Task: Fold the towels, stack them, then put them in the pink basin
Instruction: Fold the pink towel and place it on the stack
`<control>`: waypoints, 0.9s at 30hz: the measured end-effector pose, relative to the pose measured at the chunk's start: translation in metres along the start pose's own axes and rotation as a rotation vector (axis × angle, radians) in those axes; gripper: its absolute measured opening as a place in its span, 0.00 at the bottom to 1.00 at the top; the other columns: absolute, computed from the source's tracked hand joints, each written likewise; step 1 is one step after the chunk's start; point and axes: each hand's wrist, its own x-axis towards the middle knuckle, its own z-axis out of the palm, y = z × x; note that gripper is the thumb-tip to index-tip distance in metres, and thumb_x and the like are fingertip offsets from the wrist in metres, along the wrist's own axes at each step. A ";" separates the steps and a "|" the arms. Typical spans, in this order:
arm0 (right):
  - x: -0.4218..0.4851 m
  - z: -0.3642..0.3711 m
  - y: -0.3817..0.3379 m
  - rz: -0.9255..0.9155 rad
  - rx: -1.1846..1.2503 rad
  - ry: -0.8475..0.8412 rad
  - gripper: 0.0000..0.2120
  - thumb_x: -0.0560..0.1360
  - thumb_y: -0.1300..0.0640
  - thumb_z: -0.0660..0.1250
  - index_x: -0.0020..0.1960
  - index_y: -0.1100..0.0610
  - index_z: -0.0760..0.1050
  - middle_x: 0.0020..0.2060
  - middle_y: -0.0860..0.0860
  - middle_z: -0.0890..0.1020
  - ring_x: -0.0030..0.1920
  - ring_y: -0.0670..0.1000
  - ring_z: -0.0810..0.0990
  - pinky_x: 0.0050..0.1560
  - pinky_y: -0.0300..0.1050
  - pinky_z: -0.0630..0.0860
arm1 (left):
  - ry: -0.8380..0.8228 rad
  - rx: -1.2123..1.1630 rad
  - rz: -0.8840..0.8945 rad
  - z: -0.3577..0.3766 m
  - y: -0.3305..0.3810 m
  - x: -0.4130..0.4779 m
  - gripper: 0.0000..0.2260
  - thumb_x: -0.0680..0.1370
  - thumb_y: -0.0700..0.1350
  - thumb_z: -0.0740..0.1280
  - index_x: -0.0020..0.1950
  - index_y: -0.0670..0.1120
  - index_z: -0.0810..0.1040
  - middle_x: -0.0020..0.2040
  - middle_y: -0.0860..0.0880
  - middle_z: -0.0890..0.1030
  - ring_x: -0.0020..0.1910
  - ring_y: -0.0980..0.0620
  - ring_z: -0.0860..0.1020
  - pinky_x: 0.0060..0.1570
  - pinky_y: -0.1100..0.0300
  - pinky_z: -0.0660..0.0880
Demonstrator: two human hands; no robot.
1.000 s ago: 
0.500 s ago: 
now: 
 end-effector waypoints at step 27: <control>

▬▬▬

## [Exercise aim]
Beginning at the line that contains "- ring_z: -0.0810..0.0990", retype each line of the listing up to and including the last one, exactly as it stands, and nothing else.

## [Result of the task]
  - ring_z: -0.0810..0.0990
  - pinky_x: 0.0050..0.1560
  - pinky_y: -0.0300..0.1050
  - pinky_z: -0.0630..0.0860
arm1 (left):
  - ry: -0.8380..0.8228 rad
  - rx: -1.2123..1.1630 rad
  - rz: -0.8840..0.8945 rad
  - z: -0.3577..0.3766 m
  - y: -0.3305..0.3810 m
  - x: -0.4130..0.4779 m
  - gripper: 0.0000..0.2260
  - thumb_x: -0.0680..0.1370
  - thumb_y: -0.0700..0.1350
  - thumb_z: -0.0740..0.1280
  - index_x: -0.0020..0.1950
  - index_y: -0.0670..0.1120
  - index_z: -0.0810..0.1040
  - middle_x: -0.0020..0.2040
  - middle_y: -0.0860..0.0880
  - middle_z: -0.0890..0.1030
  - ring_x: -0.0020..0.1910
  - ring_y: -0.0980..0.0620
  - ring_z: -0.0860..0.1020
  - pinky_x: 0.0060..0.1570
  - pinky_y: -0.1100..0.0300
  - pinky_z: -0.0660..0.0880
Demonstrator: two human hands; no robot.
1.000 s ago: 
0.500 s ago: 
now: 
 end-effector waypoints at step 27: <control>

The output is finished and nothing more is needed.